JEP draft: Compact Object Headers (64 bit) (Experimental)

OwnerRoman Kennke
TypeFeature
ScopeImplementation
StatusDraft
Componenthotspot / runtime
Discussionhotspot dash dev
EffortL
DurationL
Created2022/10/07 19:27
Updated2023/03/31 19:39
Issue8294992

Summary

Reduce Java object header size from 96...128 bits to 64 bits on 64-bit systems, improving deployment density, allowing smaller Java heaps, and unlocking data locality improvements.

Goals

Introducing an intrusive experimental feature has a broad impact on real-world applications and experimental code might have inefficiencies, bugs, and unanticipated non-bug behaviours. To provide extra safety for the evolution of Java platform, the feature is gated by a runtime option -XX:(+/-)UseCompactObjectHeaders which is initially off by default, with the plan to enable it by default in future releases, and removing legacy code in more distant future.

Because of this, there are two sets of goals.

When the feature is enabled (explicitly, by user request), it:

When the feature is disabled (default behaviour), it:

Non-Goals

It is not a goal for this JEP to:

##Motivation

In the current implementation of HotSpot, Java objects need to have associated metadata. Object metadata is stored in the object header. Object header size is static and independent of object type or array shape and contents. In current 64-bit HotSpot, header sizes are between 96 bits (12 bytes) and 128 bytes (16 bytes). Object sizes in Java programs tend to be small. Experiments that have been conducted as part of the Lilliput project [Insert link to table] have shown that many workloads have average object sizes of 256...512 bits (32..64 bytes). This implies that >20% of live data might be taken by object headers alone.

This is why even a small improvement in object header size can have a large footprint impact. Cutting down the header of each object from 128 bits to 64 bits means >10% improvements for overall heap usage, with corresponding improvements in memory and GC pressure. Since object metadata is inlined into the objects, reducing the header size means objects become smaller too, which gives the benefits of improved data locality.

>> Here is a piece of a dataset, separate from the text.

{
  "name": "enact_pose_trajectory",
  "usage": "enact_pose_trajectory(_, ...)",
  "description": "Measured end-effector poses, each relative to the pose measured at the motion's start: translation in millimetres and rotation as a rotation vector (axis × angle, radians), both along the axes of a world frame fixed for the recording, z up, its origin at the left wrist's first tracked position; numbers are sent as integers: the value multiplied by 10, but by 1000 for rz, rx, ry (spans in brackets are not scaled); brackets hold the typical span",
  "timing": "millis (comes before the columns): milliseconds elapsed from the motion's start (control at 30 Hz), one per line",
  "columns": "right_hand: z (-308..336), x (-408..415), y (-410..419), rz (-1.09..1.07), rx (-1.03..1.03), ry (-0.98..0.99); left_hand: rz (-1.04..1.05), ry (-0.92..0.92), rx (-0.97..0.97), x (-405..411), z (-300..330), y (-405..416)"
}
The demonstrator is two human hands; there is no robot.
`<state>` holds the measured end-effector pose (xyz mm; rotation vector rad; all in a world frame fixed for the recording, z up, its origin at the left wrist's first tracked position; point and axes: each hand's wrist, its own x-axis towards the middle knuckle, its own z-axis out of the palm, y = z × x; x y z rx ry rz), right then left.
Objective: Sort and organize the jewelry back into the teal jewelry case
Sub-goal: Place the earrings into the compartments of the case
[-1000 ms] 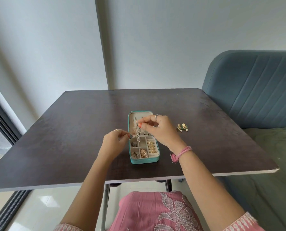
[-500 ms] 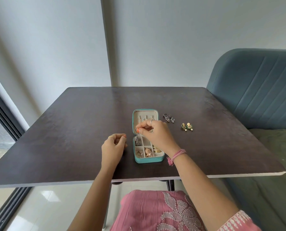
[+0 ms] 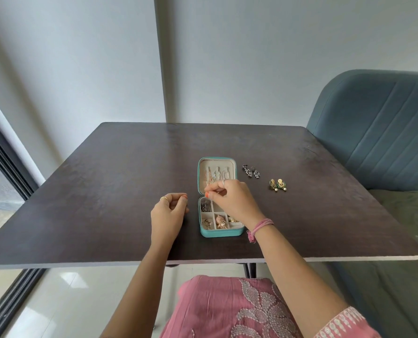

Early adopters of the Lilliput project who tried it with real-world applications confirm that live memory in the heap is typically reduced by 10%-20%.

Description

In current Hotspot, the object header is used to support the following features:

The current object header layout is conceptually split into a mark word and a class word.

The mark word comes first, has the size of a machine address, and contains:

Mark Word (normal):
   0  3    8                            39                       64
  [TT.AAAA.HHHHHHHHHHHHHHHHHHHHHHHHHHHHHHH.......................]
(tag)(GC age)    (Hash code)                 (unused)

Depending on runtime needs, the header can contain a lot more information through indirection to a separate data-structure:

Mark Word (overwritten):
   0 2                                                            64
  [TTppppppppppppppppppppppppppppppppppppppppppppppppppppppppppppp]
(tag)                       (native pointer)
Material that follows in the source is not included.